According to her, the Opposition is in the red when you add the cost of their promises. “They would have trampled on the Fiscal Rules, the same ones they told us they codified in law, Madam Speaker, you don’t see red ink yet. We have an obligation to pay $177 billion five hundred and thirty-three million dollars of interest payment. This is immovable! “
Ability to meet Jamaica’s interest payment
She said in the government’s budget, the incumbent administration can make the country’s interest payment and have $780 million left, as a fiscal balance surplus, “a small surplus but a surplus and it sure beats the many years of deficit spending after deficit spending that the Opposition had when they were in government“.

She boasted, “Without budget, we can go to the financial markets and borrow to refinance the $162,746 billion of debt that will come due during FY2025/26. We will borrow less than is coming due! On the Opposition side, their Implied Budget cannot meet the interest payment! They would run a huge fiscal deficit of $204 billion!”
She jeered the Opposition, saying the PNP “went partying with the rent money… This fiscal deficit that the Opposition would run with all the give-ups and goodies violates the fiscal rule. It would send a shock wave into the financial markets: those with money would run to convert their JAD to USD, the dollar would fly, interest rates would go sky high, bond prices would tumble, the balance sheet of the financial sector would be severely weakened, instantaneously.”
This would be the case given that the financial sector has large holdings in government bonds and much of the bonds would be marked-to-market, meaning the financial sector would have to write down the value of their bond holdings.
FINSAC 2.0
Within no time, Williams declared that the Bank of Jamaica would have hiked interest rates to try to slow down capital flight. “Madam Speaker, I am not exaggerating, it would be FINSAC 2.0,” she opined.
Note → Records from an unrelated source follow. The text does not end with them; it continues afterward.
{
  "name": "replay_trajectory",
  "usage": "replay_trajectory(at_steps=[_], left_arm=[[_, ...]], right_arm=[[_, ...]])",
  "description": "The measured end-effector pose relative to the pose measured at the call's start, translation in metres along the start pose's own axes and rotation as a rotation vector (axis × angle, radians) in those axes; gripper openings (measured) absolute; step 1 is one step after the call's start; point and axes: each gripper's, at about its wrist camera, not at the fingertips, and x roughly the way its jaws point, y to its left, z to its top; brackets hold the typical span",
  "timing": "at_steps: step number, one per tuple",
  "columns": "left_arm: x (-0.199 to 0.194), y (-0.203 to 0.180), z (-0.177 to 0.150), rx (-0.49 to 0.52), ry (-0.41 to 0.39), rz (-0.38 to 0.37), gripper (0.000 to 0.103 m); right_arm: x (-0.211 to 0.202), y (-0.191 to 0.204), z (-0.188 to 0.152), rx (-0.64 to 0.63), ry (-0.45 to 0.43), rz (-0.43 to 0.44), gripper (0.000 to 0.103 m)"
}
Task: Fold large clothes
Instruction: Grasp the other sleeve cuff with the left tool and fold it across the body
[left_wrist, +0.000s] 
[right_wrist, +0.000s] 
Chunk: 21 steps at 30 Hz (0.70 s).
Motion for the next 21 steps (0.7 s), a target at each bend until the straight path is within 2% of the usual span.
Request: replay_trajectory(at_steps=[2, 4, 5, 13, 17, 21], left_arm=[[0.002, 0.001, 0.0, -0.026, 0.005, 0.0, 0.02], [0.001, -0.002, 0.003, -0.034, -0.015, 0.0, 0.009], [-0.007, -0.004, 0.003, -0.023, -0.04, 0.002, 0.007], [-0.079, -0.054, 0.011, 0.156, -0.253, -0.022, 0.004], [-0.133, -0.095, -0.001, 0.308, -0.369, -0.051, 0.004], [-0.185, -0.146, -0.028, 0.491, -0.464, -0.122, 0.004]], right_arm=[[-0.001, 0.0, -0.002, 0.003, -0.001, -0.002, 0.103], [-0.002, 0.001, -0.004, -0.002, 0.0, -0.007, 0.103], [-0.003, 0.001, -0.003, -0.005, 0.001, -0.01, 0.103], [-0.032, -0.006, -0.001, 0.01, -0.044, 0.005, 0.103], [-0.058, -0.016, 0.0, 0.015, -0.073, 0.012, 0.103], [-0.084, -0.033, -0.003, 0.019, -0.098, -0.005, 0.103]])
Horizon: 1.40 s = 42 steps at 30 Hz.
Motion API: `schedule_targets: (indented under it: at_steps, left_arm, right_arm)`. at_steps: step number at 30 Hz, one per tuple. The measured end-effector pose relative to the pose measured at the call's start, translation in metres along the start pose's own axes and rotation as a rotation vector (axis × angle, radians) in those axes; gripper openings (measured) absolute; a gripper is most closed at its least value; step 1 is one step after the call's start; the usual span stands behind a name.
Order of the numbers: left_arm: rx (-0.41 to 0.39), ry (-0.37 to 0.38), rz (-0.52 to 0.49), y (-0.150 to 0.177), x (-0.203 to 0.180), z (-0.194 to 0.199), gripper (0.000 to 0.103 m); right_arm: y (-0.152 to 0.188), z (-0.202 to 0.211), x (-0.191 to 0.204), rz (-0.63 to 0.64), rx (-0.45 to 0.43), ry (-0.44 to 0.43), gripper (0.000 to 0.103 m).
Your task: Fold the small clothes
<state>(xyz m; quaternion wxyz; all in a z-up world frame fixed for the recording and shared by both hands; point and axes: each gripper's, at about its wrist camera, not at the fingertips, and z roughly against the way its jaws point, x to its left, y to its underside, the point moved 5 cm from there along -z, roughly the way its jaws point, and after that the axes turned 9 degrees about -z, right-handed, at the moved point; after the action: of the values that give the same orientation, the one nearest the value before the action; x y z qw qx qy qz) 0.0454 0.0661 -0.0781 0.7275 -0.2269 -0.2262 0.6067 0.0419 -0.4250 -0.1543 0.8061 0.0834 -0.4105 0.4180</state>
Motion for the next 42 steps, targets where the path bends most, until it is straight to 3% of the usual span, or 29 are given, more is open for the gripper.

However, the Finance Minister emphasized that under this budget that her government has put forward, Jamaica can go to market and borrow $162.746 billion to pay off that same amount of debt, which is called a rollover in financial terms.
“We can do that because investors trust our budget. The Independent Fiscal Commission said our budget is credible and our budget is sustainable. We have indicated strongly that we will not ‘run wid it’ in an election year and we put forward a budget that when subject to interrogation is not a run-wid-it budget by any stretch of the imagination,” she told the parliament.
The minister reiterated that the Andrew Holness administration remains faithful to its commitment to continue fiscal prudence despite this being an election year with its many demands. She argued that given the implied budget of the Opposition with a thorough interrogation, she would deem it not credible. “If the Oppositions want to refute this claim that their implied budget is not credible, then let them put forward a Budget that can be interrogated… I say to the Opposition, Jamaicans deserve answers as to what kind of a budget the Opposition would have in an election year.”